Nesta segunda-feira, 22, a stalker brasileira de Jungkook, do BTS, foi liberada da prisão. Segundo o portal Koreaboo, a mulher, que não teve a identidade revelada, teve a sentença suspensa pelo Tribunal Distrital Ocidental de Seul, na Coreia do Sul, após a determinação de que os crimes aconteceram para expressar seus sentimentos, e não com a intenção de prejudicar o idol.
O caso: Jungkook X Stalker Brasileira
A brasileira foi indiciada por violação da Lei de Punição por Perseguição e invasão de propriedade, sob a acusação de perseguir Jungkook, tendo visitado a residência do idol por 22 vezes entre dezembro do ano passado e janeiro deste ano.
Antes da prisão, em 13 de dezembro de 2025, a infratora teria sido encaminhada à delegacia pela primeira vez por invasão de propriedade ao ser vista na residência de Jungkook sem autorização.
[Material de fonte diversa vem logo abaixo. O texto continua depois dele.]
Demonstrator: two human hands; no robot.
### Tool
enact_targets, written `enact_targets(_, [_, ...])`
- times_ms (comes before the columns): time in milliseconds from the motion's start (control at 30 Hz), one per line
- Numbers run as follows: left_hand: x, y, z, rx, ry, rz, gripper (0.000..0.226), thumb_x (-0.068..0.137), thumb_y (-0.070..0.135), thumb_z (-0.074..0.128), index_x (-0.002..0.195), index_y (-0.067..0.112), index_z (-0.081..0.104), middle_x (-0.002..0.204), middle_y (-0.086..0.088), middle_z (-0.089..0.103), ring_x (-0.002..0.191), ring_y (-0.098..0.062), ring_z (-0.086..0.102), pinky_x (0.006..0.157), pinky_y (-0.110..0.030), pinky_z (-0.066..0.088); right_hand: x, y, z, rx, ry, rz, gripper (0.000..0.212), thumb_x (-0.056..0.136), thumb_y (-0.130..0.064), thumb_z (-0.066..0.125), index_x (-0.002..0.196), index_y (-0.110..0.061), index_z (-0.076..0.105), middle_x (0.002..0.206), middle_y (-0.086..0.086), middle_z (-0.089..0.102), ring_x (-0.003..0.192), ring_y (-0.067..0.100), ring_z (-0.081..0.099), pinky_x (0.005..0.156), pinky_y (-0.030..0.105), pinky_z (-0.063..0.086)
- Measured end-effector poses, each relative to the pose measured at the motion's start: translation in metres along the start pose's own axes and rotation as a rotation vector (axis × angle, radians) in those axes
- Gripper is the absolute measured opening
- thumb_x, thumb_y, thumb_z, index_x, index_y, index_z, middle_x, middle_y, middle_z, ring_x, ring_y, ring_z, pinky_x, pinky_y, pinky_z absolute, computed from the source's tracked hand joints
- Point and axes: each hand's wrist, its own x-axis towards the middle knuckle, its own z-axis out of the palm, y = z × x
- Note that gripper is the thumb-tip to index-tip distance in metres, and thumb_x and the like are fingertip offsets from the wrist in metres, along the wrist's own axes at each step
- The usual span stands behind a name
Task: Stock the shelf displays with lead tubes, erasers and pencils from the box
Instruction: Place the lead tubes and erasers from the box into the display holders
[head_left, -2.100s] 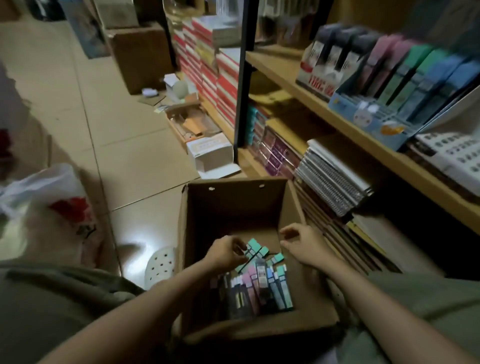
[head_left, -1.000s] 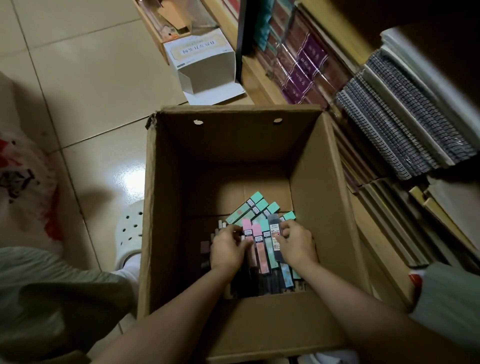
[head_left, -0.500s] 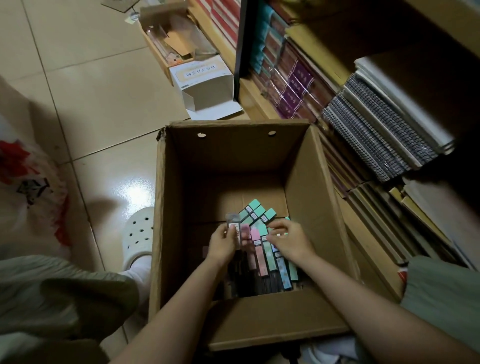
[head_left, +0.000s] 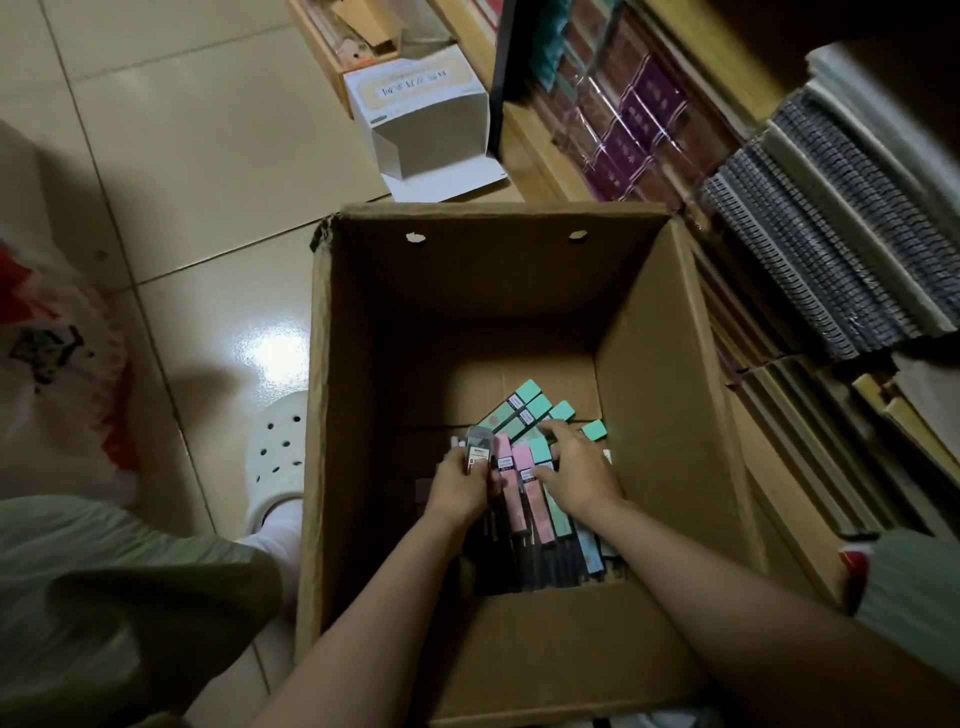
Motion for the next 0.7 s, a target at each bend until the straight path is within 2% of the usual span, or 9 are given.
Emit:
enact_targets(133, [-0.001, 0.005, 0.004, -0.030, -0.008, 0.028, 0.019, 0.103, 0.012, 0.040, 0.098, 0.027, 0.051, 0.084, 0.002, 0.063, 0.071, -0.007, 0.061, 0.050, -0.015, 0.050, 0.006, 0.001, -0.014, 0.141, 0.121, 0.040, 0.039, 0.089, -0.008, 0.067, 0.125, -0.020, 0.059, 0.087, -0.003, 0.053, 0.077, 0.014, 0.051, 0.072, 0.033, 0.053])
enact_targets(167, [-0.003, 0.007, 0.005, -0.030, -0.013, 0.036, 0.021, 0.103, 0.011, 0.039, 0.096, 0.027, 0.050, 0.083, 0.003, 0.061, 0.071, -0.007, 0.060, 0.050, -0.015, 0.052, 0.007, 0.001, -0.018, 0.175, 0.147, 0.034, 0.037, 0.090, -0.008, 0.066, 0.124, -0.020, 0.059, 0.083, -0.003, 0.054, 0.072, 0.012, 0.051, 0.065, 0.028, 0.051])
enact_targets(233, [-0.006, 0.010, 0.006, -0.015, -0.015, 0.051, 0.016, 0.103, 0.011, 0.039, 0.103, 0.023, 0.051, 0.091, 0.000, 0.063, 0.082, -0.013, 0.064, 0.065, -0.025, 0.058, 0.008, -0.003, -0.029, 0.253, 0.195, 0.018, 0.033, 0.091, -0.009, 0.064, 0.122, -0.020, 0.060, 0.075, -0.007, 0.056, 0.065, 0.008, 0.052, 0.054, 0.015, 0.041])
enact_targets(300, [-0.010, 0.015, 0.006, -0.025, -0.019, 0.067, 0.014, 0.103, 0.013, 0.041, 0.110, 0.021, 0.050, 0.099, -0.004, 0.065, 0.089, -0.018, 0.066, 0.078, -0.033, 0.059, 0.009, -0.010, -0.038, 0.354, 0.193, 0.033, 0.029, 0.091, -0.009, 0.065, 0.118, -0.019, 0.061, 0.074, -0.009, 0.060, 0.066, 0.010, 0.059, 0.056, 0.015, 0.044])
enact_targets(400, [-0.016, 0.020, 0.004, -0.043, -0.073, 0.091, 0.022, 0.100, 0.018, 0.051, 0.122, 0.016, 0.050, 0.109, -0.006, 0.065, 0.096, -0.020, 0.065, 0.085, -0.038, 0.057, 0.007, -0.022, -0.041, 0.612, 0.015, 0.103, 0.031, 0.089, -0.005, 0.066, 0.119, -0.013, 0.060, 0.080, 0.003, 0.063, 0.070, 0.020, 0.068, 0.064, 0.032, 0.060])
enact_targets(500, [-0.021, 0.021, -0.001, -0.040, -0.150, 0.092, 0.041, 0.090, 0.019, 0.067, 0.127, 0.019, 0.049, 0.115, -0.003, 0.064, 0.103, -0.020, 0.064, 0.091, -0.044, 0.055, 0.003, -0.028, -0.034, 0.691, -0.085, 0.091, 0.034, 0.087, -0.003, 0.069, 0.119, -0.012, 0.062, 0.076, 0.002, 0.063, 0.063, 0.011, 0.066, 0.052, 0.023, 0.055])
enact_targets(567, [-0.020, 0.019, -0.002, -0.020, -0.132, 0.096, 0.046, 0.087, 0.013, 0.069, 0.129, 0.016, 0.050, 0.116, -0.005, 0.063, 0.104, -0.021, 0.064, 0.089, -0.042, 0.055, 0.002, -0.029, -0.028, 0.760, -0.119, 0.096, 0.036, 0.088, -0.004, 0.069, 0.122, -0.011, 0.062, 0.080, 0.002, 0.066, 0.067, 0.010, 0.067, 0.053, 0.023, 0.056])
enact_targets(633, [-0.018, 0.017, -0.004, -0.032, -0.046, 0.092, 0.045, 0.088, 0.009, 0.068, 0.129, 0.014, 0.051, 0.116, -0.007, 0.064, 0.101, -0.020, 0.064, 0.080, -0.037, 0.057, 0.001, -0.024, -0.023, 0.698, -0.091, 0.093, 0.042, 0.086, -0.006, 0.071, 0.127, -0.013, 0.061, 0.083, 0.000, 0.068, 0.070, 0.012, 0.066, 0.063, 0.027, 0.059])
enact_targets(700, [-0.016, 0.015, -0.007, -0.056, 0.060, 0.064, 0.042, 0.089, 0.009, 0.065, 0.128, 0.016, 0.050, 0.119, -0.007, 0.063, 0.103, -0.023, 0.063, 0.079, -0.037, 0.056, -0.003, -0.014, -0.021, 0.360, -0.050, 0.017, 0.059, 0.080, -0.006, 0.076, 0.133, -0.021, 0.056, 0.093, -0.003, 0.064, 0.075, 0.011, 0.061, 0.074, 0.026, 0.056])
O mesmo se repetiu no dia 28 do mesmo mês, após relatos de que ela teria enviado correspondências, colocado fotografias no corrimão do prédio e deixado mensagens nas proximidades da casa.
Dado o caso, a HYBE e a Big Hit Music, empresas responsáveis pela gestão da carreira do BTS e de Jungkook, solicitaram formalmente uma ordem de restrição contra a autora do crime. Ela foi proibida de se aproximar a menos de 100 metros de Jungkook ou de sua residência, mas ela voltou a visitar a casa dele em janeiro deste ano, deixando fotos e materiais impressos mais uma vez. Os investigadores revelaram ainda que ela invadiu a residência por uma entrada lateral depois de ver um entregador de comida entrar.
Como resultado, ela foi condenada a um ano de prisão, com pena suspensa por dois anos, no dia 8 do mês passado. Apesar das repetidas violações, agora o tribunal optou pela suspensão condicional da pena sob a justificativa de que a ré não tinha intenção de machucar Jungkook. Além disso, levando em consideração que a infratora já havia ficado detida por cerca de três meses devido a esse incidente, eles defenderam que não há alto risco de reincidência, já que a stalker deve ser deportada após a sentença ser proferida.